MITRA: An AI Assistant for Knowledge Retrieval in Physics Collaborations
AI 摘要
MITRA是基于RAG的AI助手,专为大型物理实验合作中的知识检索而设计,注重隐私和性能。
主要贡献
- 构建基于RAG的知识检索系统MITRA
- 开发自动化文档检索和文本提取流水线
- 提出两层向量数据库架构
- 系统On-premise部署,保证数据隐私
方法论
采用Selenium进行文档检索,OCR和布局解析进行文本提取,使用向量数据库和LLM构建RAG系统,并进行On-premise部署。
原文摘要
Large-scale scientific collaborations, such as the Compact Muon Solenoid (CMS) at CERN, produce a vast and ever-growing corpus of internal documentation. Navigating this complex information landscape presents a significant challenge for both new and experienced researchers, hindering knowledge sharing and slowing down the pace of scientific discovery. To address this, we present a prototype of MITRA, a Retrieval-Augmented Generation (RAG) based system, designed to answer specific, context-aware questions about physics analyses. MITRA employs a novel, automated pipeline using Selenium for document retrieval from internal databases and Optical Character Recognition (OCR) with layout parsing for high-fidelity text extraction. Crucially, MITRA's entire framework, from the embedding model to the Large Language Model (LLM), is hosted on-premise, ensuring that sensitive collaboration data remains private.
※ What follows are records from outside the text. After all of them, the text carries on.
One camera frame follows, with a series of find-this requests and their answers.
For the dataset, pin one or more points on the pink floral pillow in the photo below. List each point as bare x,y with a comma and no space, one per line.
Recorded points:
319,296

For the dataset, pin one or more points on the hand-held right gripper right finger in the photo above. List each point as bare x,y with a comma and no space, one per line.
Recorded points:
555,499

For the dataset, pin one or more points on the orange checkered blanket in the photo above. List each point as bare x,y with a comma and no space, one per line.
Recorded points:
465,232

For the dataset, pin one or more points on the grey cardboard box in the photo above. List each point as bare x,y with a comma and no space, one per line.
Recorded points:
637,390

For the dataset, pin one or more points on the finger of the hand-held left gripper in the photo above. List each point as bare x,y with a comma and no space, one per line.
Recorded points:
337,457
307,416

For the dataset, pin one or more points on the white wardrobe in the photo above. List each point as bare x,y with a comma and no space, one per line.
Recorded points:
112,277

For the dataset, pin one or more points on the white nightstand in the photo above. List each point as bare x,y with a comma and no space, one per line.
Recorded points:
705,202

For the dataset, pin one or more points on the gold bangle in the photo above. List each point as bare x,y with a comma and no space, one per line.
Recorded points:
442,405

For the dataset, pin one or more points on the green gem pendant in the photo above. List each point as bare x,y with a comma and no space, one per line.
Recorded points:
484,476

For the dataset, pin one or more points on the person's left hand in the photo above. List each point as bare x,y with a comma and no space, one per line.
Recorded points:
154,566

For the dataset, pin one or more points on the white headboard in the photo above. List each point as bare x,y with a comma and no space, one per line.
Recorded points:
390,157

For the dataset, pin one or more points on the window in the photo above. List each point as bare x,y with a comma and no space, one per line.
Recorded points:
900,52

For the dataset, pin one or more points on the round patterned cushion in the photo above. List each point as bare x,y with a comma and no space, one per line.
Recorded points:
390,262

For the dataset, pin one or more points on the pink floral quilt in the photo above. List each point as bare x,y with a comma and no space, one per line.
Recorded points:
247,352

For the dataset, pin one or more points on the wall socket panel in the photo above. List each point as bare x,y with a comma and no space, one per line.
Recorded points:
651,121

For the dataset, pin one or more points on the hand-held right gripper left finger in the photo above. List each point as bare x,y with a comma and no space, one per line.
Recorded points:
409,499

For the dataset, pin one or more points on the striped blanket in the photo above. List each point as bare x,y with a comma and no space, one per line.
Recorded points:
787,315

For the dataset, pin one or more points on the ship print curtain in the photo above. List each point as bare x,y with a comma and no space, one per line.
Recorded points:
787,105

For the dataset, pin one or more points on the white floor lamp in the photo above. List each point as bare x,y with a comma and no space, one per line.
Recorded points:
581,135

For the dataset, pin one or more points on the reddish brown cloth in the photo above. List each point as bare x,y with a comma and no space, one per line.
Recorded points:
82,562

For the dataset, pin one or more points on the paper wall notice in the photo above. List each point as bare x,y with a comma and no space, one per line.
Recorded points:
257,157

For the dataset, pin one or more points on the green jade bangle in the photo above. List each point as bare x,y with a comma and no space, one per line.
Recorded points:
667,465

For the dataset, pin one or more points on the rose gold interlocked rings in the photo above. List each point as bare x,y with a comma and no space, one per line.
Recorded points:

We introduce a two-tiered vector database architecture that first identifies the relevant analysis from abstracts before focusing on the full documentation, resolving potential ambiguities between different analyses. We demonstrate the prototype's superior retrieval performance against a standard keyword-based baseline on realistic queries and discuss future work towards developing a comprehensive research agent for large experimental collaborations.